Thursday, May 23, 2024

Review of FURIOSA: A MAD MAX SAGA: Girl's Got Grit

May 23, 2024



In her effort to keep a group of bikers away from the Green Place of Many Mothers, child Furiosa (Alyla Browne) was taken captive. The leader of the Biker Horde, Dementus (Chris Hemsworth), brought her to the Citadel where he negotiated a trade with Immortan Joe (Lachy Hulme) and his foolish sons Rictus Erectus (Nathan Jones) and Scabrous Scrotus (Josh Helman). Joe gained possession of Furiosa as part of their deal.  

One day, teen Furiosa (Anya Taylor-Joy) saw her chance to escape from the Citadel and find her way back home. She stowed away under the trailer truck driven by Praetorian Jack (Tom Burke). However, the Biker Horde hounded them across the Wasteland, all the way to two fortresses Gas Town and Bullet Farm. When Dementus himself caught up with her, Furiosa was captured and chained her left arm over her head.  

The last Mad Max film "Fury Road" was so good and so memorable, it was amazing to think that this was released in May 2015. With close-cropped hair and one prosthetic arm, Furiosa, played by with grit and verve by Charlize Theron, had such a powerful screen presence, even outshining Mad Max (Tom Hardy) himself. We already knew back then that she was abducted as a child, but this prequel fleshed that story out, and then some.

Anya Taylor-Joy only showed up as the teenage Furiosa in the second hour already. Those viewers who only knew her from her breakout role as a chess prodigy in Netflix series "The Queen's Gambit" (2020) will be surprised to see her in a rough, dirty, brutal pure action role like this, and she only had a few lines to say.

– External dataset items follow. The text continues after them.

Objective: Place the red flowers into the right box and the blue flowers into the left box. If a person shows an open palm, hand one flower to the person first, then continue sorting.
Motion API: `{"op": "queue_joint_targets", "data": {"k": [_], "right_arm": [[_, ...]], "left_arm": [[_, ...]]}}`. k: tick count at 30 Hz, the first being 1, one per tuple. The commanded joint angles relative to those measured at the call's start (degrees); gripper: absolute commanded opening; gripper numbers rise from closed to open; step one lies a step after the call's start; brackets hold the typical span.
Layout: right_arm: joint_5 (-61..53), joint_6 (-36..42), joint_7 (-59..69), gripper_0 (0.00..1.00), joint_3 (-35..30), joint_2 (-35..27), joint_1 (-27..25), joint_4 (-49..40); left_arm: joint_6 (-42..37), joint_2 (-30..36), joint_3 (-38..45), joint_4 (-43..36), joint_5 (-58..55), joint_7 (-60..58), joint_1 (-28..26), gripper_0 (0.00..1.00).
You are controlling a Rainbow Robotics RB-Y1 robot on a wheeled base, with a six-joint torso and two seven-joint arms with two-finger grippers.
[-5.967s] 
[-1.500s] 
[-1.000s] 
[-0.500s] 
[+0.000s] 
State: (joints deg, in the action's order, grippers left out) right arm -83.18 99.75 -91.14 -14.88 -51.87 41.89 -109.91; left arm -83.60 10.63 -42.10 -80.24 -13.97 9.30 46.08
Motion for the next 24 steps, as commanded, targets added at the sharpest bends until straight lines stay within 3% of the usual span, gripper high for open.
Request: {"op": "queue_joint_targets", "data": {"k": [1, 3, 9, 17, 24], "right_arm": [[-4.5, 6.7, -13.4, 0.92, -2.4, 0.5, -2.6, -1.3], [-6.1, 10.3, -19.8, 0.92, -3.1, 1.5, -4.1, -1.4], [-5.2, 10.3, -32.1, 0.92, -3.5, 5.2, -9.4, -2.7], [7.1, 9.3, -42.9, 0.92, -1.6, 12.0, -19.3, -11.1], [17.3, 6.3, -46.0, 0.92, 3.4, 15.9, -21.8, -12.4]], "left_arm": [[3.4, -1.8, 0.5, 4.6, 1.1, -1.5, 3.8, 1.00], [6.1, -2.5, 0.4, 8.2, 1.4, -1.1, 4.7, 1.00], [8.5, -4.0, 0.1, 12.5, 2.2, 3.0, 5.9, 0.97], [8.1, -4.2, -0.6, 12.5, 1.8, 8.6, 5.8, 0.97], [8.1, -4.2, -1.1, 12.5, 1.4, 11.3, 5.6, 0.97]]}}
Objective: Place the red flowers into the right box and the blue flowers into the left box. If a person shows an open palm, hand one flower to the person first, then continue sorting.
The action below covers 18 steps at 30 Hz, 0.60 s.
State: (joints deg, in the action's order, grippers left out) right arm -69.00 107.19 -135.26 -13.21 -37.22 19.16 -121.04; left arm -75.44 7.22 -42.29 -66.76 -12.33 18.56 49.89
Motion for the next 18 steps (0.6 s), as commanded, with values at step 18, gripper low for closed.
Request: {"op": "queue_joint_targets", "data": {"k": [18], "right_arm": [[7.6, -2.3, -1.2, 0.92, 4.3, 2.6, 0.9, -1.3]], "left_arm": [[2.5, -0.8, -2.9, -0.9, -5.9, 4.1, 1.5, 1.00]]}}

However, she convinced us that her Furiosa could totally grow up to be Theron's Furiosa. 

Chris Hemsworth played a formidable antagonist Dementus. Only he could pull off driving that monster truck with giant wheels. However, Hemsworth carried with him a lot of his star power, goodwill and sense of humor, so he did not really come off as pure evil (even if Dementus was). The scenes of Tom Burke's Praetorius Jack with Taylor-Joy were stoic but strong, action-packed, yet with emotional connection.  

Director George Miller really knows his Australian Wasteland milieu very well and he knew how to get both the beauty and the harshness of this extreme environment.  Several Fury Road crew were back, like film editor Margaret Sixel, production designer Colin Gibson, composer Tom Holkenborg, sound Ben Osmo, costumes Jenny Beavan and makeup Lesley Vanderwalt. The look and sound of "Furiosa" was very familiar, yet with their own unique points of chaotic excellence. 8/10.